◆ **Exercise prompt**: Print the listing in its entirety and exactly, leaving out images.
Collected data below:
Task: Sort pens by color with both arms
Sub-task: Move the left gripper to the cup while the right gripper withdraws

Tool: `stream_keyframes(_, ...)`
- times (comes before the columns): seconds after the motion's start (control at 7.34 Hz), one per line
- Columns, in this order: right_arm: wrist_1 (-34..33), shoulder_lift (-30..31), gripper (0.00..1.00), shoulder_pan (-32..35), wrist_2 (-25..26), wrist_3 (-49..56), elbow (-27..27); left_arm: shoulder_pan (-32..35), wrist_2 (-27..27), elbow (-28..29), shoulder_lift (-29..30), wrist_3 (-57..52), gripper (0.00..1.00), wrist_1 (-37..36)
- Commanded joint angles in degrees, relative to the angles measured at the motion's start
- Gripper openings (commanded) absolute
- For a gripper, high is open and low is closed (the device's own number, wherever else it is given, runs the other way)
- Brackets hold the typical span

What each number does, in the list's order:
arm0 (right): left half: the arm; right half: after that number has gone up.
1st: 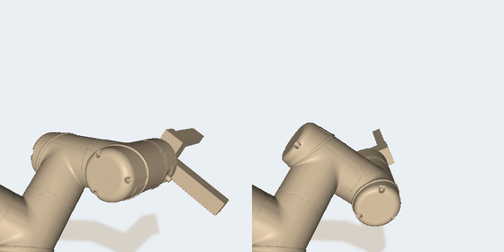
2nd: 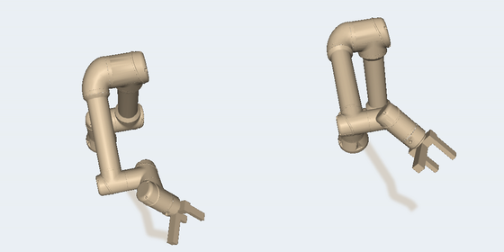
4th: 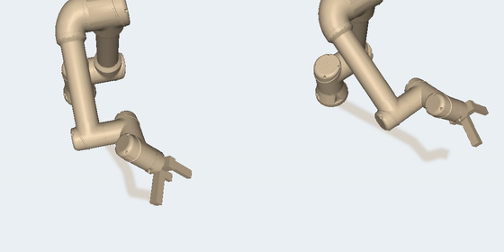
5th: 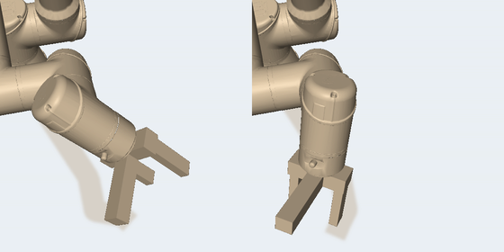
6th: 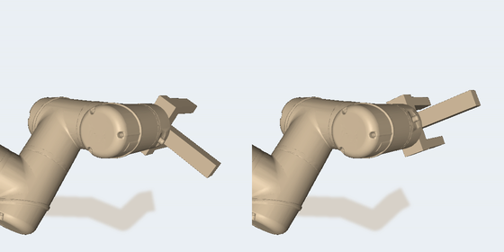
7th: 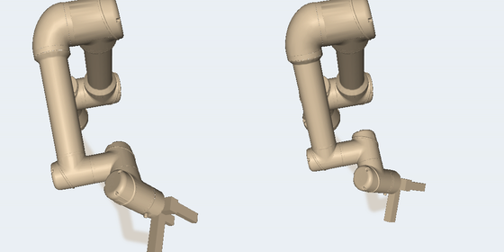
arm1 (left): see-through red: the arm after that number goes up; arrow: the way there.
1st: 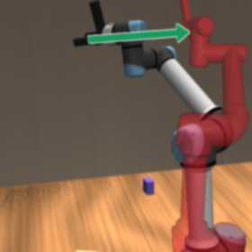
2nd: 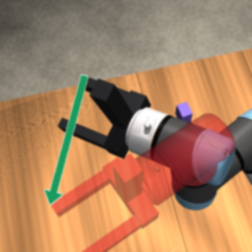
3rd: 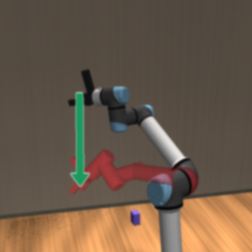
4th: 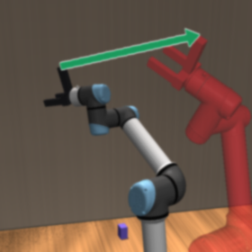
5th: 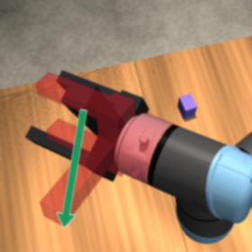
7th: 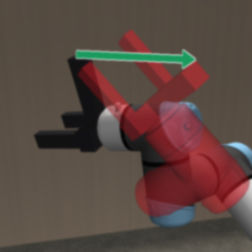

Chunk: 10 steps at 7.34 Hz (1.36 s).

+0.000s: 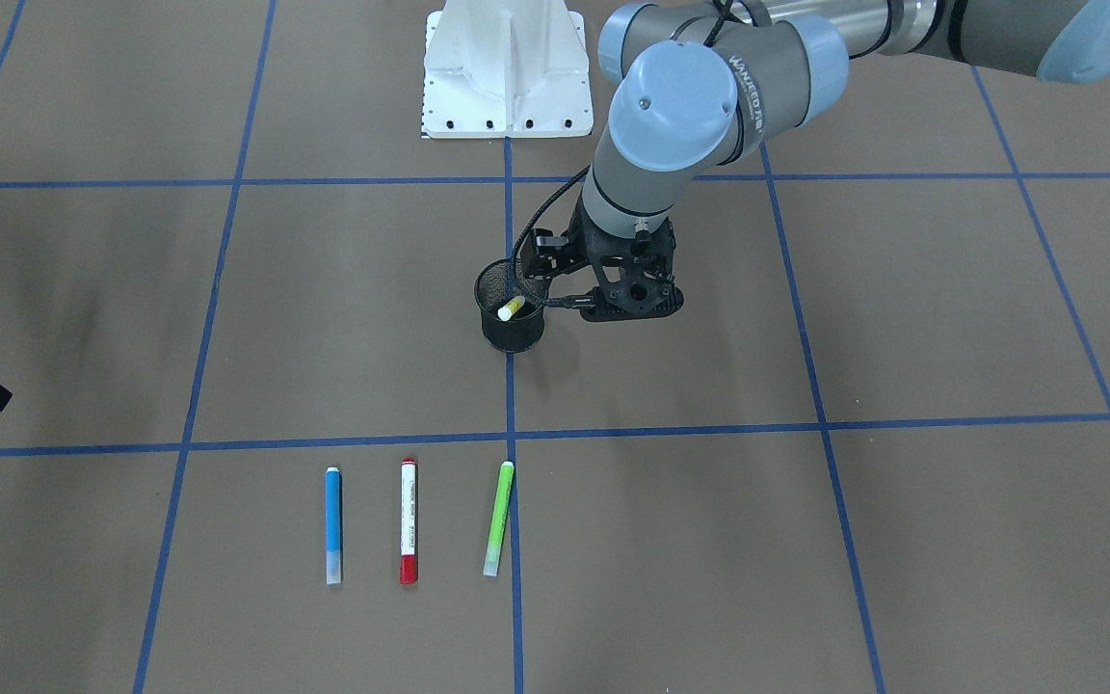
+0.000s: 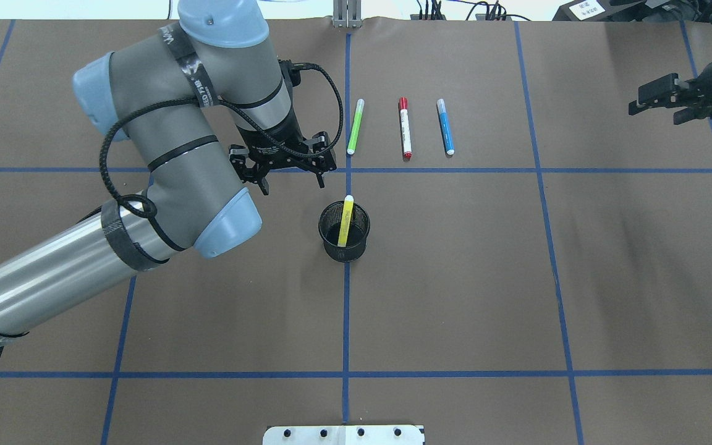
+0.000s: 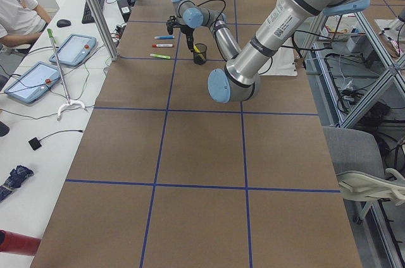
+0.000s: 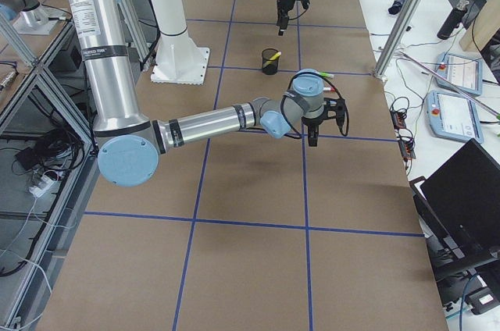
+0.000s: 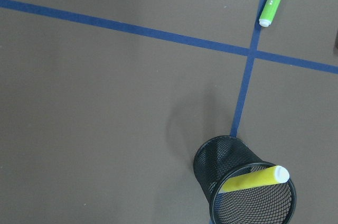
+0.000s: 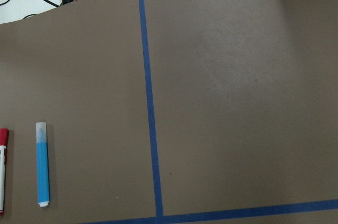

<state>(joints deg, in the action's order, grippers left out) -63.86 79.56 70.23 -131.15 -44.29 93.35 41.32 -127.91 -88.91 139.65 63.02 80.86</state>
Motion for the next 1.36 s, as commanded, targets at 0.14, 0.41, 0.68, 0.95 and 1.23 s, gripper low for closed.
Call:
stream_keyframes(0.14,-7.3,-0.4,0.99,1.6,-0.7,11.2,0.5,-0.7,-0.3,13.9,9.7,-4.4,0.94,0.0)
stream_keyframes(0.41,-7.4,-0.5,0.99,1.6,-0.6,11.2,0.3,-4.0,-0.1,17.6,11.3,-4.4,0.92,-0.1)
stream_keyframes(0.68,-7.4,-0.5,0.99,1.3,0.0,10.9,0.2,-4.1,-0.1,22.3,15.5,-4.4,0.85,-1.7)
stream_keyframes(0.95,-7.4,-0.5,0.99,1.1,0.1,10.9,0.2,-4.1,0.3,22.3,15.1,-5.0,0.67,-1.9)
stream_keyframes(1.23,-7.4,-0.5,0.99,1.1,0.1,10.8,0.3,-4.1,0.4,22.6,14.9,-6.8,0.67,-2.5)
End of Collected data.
◆ **Result for this task**:
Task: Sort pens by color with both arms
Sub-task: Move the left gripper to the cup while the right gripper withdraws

Tool: `stream_keyframes(_, ...)`
- times (comes before the columns): seconds after the motion's start (control at 7.34 Hz), one per line
- Columns, in this order: right_arm: wrist_1 (-34..33), shoulder_lift (-30..31), gripper (0.00..1.00), shoulder_pan (-32..35), wrist_2 (-25..26), wrist_3 (-49..56), elbow (-27..27); left_arm: shoulder_pan (-32..35), wrist_2 (-27..27), elbow (-28..29), shoulder_lift (-29..30), wrist_3 (-57..52), gripper (0.00..1.00), wrist_1 (-37..36)
- Commanded joint angles in degrees, relative to the angles measured at the motion's start
- Gripper openings (commanded) absolute
- For a gripper, high is open and low is closed (the device's own number, wherever else it is given, runs the other way)
- Brackets hold the typical span

What each number does, in the list's order:
arm0 (right): left half: the arm; right half: after that number has gone up.
1st: 
2nd: 
4th: 
5th: 
6th: 
7th: 
arm1 (left): see-through red: the arm after that number goes up; arrow: the way there.
1st: 
2nd: 
3rd: 
4th: 
5th: 
7th: 

Chunk: 10 steps at 7.34 Hz (1.36 s).

+0.000s: 
+0.000s: 
+0.000s: 
+0.000s: 
+0.000s: 
+0.000s: 

<state>(joints deg, in the action's order, grippers left out) -63.86 79.56 70.23 -131.15 -44.29 93.35 41.32 -127.91 -88.91 139.65 63.02 80.86</state>
Motion for the next 1.36 s, as commanded, targets at 0.14, 0.41, 0.68, 0.95 and 1.23 s, gripper low for closed.
Call:
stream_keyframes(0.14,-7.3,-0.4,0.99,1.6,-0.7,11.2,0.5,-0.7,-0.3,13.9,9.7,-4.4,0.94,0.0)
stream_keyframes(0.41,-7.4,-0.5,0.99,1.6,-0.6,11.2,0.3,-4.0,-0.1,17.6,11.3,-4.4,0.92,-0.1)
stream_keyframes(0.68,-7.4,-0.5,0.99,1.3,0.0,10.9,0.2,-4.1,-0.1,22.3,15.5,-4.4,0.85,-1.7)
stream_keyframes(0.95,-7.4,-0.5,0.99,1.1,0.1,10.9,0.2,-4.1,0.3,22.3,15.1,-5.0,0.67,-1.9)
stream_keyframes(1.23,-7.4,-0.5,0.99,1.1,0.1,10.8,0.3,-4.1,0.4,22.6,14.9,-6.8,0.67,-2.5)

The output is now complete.